>>>>

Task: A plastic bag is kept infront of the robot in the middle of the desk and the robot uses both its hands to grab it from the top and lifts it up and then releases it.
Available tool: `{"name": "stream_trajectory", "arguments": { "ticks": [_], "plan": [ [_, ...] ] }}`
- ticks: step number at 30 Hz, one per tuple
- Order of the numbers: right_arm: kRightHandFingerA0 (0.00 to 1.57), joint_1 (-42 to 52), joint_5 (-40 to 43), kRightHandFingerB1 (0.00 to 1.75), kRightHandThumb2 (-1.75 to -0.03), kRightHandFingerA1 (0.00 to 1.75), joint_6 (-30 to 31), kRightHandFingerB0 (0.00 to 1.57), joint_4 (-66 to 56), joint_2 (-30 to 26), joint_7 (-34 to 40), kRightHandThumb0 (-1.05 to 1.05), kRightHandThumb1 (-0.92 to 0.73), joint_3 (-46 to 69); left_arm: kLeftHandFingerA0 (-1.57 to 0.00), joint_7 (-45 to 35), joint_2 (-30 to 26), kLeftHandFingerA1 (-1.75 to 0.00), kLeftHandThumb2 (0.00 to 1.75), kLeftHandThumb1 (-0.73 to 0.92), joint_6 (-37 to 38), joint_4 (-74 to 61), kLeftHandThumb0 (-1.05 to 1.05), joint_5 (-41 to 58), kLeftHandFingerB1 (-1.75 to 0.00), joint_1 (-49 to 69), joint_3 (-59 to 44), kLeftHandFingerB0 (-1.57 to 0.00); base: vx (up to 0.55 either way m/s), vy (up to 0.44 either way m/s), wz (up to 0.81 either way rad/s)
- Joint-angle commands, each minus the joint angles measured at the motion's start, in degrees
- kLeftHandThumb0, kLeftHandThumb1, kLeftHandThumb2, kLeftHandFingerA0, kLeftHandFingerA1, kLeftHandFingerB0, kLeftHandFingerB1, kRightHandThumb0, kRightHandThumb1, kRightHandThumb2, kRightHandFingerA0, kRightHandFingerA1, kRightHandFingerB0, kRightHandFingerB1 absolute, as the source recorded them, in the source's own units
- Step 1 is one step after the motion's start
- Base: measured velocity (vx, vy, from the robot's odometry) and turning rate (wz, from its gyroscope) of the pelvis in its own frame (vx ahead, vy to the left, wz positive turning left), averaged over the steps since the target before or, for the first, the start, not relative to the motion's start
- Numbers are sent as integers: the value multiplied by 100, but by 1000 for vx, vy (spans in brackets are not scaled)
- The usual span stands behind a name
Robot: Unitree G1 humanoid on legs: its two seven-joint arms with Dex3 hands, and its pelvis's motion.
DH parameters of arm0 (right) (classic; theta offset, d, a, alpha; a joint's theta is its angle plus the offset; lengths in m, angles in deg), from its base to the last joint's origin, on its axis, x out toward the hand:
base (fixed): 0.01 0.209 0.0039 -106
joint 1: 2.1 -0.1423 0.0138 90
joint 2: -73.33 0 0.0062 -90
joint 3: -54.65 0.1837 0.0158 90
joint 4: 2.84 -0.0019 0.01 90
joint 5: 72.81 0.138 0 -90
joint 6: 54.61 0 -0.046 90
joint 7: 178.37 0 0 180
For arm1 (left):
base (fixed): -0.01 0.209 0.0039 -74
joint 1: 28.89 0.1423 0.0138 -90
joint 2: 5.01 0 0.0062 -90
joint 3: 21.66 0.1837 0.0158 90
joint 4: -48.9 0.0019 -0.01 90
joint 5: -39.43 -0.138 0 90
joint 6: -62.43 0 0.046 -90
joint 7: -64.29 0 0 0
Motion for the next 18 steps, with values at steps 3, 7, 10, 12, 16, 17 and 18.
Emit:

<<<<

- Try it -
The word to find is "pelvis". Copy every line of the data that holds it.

- Written solution -
- Base: measured velocity (vx, vy, from the robot's odometry) and turning rate (wz, from its gyroscope) of the pelvis in its own frame (vx ahead, vy to the left, wz positive turning left), averaged over the steps since the target before or, for the first, the start, not relative to the motion's start
Robot: Unitree G1 humanoid on legs: its two seven-joint arms with Dex3 hands, and its pelvis's motion.

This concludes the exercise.